# Two dimensional Cauchy problems

1. Oct 24, 2013

### user40191

Let y(t) = (y1(t), y2(t))^T and
A(t) = (a(t) b(t)
c(t) d(t)).

A(t) is a 2x2 matrix with a,b,c,d all polynomials in t. Consider the two dimensional Cauchy problem y'(t) = A(t)y(t), y(0)=y0.
Show that a solution exists for all t>=0.
Give a general condition on the A(t) which ensures global existence.
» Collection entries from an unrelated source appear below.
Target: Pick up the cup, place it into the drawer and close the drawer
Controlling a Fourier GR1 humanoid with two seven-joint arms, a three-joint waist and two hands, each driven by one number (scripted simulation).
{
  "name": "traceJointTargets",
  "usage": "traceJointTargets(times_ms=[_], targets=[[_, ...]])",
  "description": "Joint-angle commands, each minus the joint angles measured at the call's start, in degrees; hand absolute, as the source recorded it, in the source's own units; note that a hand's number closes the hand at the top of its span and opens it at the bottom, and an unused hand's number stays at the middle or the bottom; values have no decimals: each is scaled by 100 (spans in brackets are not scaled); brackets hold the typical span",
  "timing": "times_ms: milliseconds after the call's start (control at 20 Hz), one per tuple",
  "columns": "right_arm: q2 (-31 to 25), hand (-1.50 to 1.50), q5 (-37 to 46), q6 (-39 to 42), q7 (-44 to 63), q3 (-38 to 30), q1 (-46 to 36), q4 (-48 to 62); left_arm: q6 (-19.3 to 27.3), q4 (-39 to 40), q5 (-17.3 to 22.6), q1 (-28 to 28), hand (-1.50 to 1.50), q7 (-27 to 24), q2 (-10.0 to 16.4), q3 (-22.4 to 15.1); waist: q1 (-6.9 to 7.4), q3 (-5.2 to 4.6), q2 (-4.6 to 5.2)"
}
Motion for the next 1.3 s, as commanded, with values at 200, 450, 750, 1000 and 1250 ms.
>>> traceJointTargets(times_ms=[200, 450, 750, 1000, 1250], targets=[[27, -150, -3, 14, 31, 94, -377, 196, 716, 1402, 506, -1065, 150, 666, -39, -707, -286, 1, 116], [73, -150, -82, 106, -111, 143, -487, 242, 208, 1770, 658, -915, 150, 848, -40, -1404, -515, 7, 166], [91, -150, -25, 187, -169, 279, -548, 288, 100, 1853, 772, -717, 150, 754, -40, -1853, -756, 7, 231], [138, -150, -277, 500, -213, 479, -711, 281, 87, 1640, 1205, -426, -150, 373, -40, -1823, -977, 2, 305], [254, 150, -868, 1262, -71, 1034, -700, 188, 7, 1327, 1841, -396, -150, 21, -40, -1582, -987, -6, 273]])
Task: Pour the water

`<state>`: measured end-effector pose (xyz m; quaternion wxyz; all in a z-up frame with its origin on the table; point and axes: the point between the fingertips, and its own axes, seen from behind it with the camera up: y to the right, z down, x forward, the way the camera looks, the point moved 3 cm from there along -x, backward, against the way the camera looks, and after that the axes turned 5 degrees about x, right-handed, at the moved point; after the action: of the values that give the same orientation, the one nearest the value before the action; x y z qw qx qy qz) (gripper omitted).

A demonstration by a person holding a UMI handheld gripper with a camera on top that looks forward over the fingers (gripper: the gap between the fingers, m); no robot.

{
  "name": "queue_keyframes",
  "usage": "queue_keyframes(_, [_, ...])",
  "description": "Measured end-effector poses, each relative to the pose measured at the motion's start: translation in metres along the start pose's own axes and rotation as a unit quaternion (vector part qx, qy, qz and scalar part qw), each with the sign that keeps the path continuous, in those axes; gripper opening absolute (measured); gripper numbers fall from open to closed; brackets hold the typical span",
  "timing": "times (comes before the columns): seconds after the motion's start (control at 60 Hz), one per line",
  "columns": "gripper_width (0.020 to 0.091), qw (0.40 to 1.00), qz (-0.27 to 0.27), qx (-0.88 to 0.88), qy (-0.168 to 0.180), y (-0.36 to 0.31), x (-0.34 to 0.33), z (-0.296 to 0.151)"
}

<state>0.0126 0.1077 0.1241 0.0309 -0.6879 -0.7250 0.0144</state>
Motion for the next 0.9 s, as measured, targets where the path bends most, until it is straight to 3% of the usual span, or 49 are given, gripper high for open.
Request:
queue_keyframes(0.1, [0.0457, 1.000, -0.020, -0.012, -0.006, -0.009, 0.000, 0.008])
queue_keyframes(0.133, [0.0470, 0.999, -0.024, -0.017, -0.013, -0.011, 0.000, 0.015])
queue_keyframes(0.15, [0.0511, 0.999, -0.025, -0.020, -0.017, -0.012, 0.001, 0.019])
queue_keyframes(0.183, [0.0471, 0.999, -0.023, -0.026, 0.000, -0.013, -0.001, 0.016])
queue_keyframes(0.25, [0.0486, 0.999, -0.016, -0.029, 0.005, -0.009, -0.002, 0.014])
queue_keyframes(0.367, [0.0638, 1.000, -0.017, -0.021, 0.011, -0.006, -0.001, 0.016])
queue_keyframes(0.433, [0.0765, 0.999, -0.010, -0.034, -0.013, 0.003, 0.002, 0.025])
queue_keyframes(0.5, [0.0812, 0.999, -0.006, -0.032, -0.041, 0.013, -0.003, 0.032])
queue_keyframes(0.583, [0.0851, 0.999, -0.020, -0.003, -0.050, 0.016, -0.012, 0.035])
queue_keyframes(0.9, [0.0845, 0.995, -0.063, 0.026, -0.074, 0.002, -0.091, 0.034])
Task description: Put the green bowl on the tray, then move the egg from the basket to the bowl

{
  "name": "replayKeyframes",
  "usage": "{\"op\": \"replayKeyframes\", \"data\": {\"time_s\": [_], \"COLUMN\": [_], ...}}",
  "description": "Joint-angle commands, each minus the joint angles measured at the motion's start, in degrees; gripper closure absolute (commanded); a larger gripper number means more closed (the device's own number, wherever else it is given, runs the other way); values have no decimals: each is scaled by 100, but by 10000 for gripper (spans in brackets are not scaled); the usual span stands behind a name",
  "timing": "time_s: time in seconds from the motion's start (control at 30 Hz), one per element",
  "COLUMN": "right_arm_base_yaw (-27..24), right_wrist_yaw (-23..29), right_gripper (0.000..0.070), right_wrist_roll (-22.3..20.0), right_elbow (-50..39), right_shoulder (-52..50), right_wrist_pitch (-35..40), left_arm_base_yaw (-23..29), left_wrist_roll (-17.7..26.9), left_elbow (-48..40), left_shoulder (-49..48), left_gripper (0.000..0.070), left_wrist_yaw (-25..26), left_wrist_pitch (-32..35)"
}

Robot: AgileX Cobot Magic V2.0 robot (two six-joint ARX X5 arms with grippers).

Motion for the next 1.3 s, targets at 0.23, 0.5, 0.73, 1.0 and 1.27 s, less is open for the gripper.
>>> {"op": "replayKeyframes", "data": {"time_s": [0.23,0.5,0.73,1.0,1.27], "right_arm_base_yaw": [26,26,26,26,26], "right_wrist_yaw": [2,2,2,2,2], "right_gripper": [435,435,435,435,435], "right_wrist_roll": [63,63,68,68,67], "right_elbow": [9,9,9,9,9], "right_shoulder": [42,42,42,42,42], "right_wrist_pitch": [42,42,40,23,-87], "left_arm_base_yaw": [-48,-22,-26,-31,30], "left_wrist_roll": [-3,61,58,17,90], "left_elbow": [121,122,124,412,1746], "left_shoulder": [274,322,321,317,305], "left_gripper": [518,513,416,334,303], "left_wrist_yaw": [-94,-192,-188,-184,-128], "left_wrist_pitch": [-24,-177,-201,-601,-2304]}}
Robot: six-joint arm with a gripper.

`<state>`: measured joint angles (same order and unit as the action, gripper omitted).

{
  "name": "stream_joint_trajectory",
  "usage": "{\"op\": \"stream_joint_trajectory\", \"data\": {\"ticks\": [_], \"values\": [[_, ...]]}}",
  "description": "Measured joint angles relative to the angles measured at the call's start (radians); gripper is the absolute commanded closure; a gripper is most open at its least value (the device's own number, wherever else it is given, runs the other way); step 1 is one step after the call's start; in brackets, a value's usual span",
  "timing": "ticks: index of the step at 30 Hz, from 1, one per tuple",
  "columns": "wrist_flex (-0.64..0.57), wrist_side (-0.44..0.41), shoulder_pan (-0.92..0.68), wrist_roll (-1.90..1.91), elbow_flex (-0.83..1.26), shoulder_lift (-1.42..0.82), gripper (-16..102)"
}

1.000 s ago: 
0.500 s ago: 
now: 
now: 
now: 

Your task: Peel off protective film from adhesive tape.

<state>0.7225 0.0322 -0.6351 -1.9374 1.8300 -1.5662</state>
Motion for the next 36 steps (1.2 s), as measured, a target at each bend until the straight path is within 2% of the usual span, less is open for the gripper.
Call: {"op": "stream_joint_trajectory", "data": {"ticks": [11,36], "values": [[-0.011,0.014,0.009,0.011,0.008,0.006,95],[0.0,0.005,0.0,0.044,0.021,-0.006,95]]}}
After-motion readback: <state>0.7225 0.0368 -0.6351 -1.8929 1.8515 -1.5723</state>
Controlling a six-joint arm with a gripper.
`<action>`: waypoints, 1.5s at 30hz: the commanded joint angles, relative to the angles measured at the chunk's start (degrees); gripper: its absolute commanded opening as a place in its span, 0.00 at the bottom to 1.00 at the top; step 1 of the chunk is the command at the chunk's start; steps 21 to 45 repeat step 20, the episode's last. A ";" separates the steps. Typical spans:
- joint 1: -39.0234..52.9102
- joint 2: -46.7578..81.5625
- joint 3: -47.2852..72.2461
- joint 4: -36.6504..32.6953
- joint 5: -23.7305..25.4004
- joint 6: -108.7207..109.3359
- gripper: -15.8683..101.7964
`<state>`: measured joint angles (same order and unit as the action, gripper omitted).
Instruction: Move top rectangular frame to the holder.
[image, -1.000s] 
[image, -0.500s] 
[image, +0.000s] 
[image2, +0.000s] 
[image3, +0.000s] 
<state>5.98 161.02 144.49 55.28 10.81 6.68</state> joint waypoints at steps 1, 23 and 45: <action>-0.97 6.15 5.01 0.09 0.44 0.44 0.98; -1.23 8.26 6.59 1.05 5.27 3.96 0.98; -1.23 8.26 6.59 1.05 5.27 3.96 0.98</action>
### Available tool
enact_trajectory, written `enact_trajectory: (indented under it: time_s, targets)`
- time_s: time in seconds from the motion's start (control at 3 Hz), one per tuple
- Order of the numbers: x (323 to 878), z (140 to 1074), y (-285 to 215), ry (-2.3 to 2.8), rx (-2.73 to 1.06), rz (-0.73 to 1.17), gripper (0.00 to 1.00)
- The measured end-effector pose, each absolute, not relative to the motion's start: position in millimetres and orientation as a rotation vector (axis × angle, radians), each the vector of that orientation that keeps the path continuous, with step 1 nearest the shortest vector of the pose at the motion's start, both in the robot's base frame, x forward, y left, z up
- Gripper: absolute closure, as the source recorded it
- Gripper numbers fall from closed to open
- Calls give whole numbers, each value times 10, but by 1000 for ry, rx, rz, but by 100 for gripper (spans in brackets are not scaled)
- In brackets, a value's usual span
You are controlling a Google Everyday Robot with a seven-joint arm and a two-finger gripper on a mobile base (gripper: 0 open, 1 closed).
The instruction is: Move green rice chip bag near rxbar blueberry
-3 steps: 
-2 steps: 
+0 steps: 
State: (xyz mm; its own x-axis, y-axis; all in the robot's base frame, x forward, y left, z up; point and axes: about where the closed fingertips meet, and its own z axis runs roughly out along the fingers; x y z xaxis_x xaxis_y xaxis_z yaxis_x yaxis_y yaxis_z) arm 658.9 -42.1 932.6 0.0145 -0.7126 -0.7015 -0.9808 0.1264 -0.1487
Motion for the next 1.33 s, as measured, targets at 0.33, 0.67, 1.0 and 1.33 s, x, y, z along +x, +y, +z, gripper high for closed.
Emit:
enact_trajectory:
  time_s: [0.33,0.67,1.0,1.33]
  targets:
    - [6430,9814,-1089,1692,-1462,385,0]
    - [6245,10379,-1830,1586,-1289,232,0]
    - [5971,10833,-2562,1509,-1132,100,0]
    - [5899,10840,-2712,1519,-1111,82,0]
Please could you help me with this question - I don't know what to do. I need to use Picard somewhere I think but I don't know how to go about it.

2. Oct 26, 2013

### HallsofIvy

Okay, you know the name "Picard" so I presume you have seen the proof- probably for one dimension. Do exactly the same thing: dy/dt= Ay. Convert that to an integral equation by integrating both sides: $y= A\int_0^x y(t) dt$. Think of that as a "linear transformation", $T(y)= A\int_0^x y(t)dt$ and, just as in the regular "Picard theorem", show that, under restrictions on the domain, that is a "contraction mapping".

3. Nov 1, 2013

### Unredeemed

Can you take the matrix out of the integral even though its entries are polynomials in t?

4. Nov 1, 2013

### HallsofIvy

You are right. I ignored the fact that entries are functions of t. It should be $$y= \int_0^x A(t)y(t)dt$$ and $$T(y)= \int_0^x A(t)y(t)dt$$.

5. Nov 1, 2013

### vanhees71

For a general initial condition $\vec{y}(0)=\vec{y}_0$ the integral equation reads
$$\vec{y}(t)=\vec{y}_0+\int_0^t \mathrm{d} t' \hat{A}(t') \vec{y}(t').$$
Now you can solve the problem easily by iteration. It's important to keep in mind that in general the matrices $\hat{A}(t)$ do not commute at different times!

6. Nov 1, 2013

### Unredeemed

Would you mind going into a little more depth about how you'd modify the Picard's theorem proof here? I'm a little confused as the version I've seen is really long.